If it was me I would build a 3 gallon tank with dual 400's it fills really quick, in the 30-40 second range (110-145) But then again I have had air ride for over 10 years and Im not switch happy.


----------



## BLKSUNSHINE (Sep 21, 2007)

I have the dual 480C's and they are pretty quick filling up a 5 gallon skinny tank. (it's about 3 minutes or less to fill the entire tank if I drain all the air from the watertrap.
I'm not sure if that helps.. they are still loud, but if you are covering your traps, they are pretty quiet inside the cabin.


----------



## cigarnut81 (Nov 26, 2008)

*FV-QR*

Engine driven would solve your problem! Plus it is faster than all those electric ones. We need someone to start making the brackets required to mount a York to these VW/AUDI engines. Who wants to volunteer?


----------



## PtownVdub (Jun 22, 2006)

*Re: FV-QR (cigarnut81)*


_Quote, originally posted by *cigarnut81* »_Engine driven would solve your problem! Plus it is faster than all those electric ones. We need someone to start making the brackets required to mount a York to these VW/AUDI engines. Who wants to volunteer?
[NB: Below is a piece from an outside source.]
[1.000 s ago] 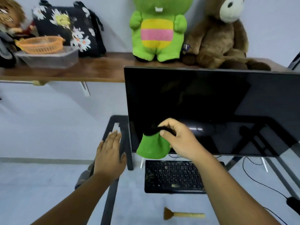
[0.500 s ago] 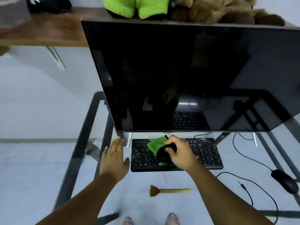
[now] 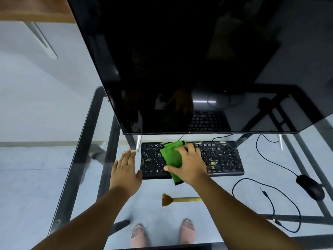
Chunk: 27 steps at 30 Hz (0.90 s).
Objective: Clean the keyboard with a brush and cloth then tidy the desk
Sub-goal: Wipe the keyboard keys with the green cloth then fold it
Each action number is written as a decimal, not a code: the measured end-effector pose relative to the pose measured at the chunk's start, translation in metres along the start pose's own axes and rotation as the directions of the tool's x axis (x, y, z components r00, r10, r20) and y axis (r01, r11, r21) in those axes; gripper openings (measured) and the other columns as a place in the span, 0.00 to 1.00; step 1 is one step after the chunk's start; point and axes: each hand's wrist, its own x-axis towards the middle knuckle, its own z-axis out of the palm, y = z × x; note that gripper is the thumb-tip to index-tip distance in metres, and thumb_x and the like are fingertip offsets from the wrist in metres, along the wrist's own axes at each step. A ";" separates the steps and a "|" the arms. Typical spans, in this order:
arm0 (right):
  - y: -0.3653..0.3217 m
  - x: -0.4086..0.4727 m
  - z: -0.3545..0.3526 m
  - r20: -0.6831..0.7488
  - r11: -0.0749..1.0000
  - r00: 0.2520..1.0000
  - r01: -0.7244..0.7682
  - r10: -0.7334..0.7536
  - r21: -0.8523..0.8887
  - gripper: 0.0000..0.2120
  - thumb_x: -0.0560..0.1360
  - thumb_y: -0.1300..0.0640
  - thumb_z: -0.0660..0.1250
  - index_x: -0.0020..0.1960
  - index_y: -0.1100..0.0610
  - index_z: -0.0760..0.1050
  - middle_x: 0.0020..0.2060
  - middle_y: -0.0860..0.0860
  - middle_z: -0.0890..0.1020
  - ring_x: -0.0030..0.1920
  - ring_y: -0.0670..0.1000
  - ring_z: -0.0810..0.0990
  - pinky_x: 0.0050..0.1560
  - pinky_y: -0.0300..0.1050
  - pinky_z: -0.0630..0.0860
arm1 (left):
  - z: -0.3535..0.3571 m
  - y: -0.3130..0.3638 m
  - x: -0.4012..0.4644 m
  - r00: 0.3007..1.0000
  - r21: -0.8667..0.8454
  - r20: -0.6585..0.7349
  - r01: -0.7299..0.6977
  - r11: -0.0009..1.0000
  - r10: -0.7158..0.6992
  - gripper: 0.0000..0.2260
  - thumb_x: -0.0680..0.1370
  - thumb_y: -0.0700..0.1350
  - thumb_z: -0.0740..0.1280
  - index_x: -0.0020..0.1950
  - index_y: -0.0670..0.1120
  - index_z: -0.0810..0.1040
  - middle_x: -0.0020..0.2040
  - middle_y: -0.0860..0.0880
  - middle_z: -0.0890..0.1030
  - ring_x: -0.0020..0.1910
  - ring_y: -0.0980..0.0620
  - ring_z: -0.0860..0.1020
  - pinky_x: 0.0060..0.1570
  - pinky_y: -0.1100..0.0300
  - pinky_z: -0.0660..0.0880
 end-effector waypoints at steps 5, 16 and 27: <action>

Belt drive is definitely quick and quiet. My air ride setup is not yet complete so I have not been able to fully test my setup. It does fill my air tank very quickly though. I am using a modified Sanden compressor off of a MKIII. http://****************.com/smile/emthup.gif
Here is a link a video of the compressor in action (this was before it was modified so it works even better now):
Compressor Popping Balloon Video








I have also been playing with the idea of developing a bracket setup to allow for the mounting of either a York or a Sanden to a VW/Audi engine. I just need to find some extra time to see what I can come up with.


----------



## Santi (Mar 26, 2004)

Like kevin said, 400's are the fastest but not the quietest, but they are better than the 380, and put out a lot more air and are jsut as loud... the big sound difference comes with a 400 vs. a 480..


----------



## blue bags (Jul 1, 2009)

i have dual 400s and i have them mounted on mdf wood with rubber gromets in between them and the wood and they arent bad at all when my rear deck lid is in place. pretty quick too


----------



## 4 dr caddy (Jul 31, 2005)

*Re: FV-QR (PtownVdub)*


_Quote, originally posted by *PtownVdub* »_
Belt drive is definitely quick and quiet. My air ride setup is not yet complete so I have not been able to fully test my setup. It does fill my air tank very quickly though. I am using a modified Sanden compressor off of a MKIII. http://****************.com/smile/emthup.gif
Here is a link a video of the compressor in action (this was before it was modified so it works even better now):
Compressor Popping Balloon Video








I have also been playing with the idea of developing a bracket setup to allow for the mounting of either a York or a Sanden to a VW/Audi engine. I just need to find some extra time to see what I can come up with.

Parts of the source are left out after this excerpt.